» **Your objective**
Look for "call" in the material below and show each line that contains it.
::::
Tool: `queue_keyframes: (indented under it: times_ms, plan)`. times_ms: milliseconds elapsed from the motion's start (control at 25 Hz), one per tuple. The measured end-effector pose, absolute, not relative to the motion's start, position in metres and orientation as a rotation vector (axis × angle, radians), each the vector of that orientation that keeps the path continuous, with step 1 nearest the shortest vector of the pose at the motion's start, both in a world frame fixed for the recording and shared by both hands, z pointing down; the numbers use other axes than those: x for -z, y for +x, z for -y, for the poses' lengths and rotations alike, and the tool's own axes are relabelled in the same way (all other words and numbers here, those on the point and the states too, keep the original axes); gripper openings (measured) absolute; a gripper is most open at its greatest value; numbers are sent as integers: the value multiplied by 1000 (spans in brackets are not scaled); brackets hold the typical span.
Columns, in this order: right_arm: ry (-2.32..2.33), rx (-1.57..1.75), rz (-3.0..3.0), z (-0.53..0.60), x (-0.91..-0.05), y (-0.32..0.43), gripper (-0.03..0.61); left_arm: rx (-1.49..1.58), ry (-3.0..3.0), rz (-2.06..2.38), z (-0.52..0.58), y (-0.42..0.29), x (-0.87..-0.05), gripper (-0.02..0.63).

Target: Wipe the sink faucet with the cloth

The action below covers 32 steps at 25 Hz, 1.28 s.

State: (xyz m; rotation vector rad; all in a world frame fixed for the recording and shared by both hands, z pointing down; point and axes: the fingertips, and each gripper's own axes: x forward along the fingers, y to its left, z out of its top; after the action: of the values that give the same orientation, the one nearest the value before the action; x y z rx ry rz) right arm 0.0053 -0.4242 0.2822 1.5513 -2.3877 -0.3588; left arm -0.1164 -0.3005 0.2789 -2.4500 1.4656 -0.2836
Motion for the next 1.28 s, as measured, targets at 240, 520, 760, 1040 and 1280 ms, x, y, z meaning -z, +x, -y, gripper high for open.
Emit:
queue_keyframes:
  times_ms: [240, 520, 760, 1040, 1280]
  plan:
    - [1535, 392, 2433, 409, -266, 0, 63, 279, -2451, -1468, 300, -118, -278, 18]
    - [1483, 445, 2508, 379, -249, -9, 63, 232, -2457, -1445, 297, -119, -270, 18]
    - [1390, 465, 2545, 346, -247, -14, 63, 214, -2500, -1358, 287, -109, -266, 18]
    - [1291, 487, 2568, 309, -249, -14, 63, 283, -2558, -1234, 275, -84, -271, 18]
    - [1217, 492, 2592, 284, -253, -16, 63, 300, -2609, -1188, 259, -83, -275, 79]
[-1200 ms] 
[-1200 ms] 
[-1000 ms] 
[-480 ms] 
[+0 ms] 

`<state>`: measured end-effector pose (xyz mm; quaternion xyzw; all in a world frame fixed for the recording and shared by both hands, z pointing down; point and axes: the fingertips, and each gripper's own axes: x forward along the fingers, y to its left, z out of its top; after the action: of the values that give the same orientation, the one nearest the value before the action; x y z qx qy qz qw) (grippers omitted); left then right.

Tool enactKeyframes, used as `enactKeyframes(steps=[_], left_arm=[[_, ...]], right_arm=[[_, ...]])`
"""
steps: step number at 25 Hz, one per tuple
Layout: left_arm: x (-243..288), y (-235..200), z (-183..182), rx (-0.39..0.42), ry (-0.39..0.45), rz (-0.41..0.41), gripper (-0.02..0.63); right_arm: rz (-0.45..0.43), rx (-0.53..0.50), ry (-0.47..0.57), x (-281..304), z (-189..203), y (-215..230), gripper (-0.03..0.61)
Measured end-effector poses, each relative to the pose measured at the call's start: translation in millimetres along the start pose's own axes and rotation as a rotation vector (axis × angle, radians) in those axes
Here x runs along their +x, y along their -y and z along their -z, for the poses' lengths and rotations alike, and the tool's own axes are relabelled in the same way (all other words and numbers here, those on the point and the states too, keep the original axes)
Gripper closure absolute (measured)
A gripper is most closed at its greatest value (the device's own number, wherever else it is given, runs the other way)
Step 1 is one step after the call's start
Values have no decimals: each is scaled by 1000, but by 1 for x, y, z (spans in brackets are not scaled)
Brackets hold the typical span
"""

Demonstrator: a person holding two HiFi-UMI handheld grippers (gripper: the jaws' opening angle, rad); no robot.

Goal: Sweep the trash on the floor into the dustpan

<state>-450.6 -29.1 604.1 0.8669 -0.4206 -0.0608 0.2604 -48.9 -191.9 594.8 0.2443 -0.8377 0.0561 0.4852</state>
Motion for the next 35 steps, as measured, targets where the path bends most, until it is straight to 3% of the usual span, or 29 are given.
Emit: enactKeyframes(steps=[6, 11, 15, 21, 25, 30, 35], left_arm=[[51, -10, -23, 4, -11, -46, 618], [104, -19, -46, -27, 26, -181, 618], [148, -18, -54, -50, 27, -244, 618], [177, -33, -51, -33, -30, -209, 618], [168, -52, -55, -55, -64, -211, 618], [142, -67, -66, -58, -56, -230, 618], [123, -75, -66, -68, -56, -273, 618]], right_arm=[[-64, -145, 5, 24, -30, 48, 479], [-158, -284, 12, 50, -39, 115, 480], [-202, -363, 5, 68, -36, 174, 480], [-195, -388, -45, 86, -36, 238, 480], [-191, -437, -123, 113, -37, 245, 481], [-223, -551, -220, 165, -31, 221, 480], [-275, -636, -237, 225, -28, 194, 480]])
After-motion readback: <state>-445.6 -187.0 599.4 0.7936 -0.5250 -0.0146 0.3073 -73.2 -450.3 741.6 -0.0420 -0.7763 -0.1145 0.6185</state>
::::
» **Answer space**
Measured end-effector poses, each relative to the pose measured at the call's start: translation in millimetres along the start pose's own axes and rotation as a rotation vector (axis × angle, radians) in those axes
Step 1 is one step after the call's start

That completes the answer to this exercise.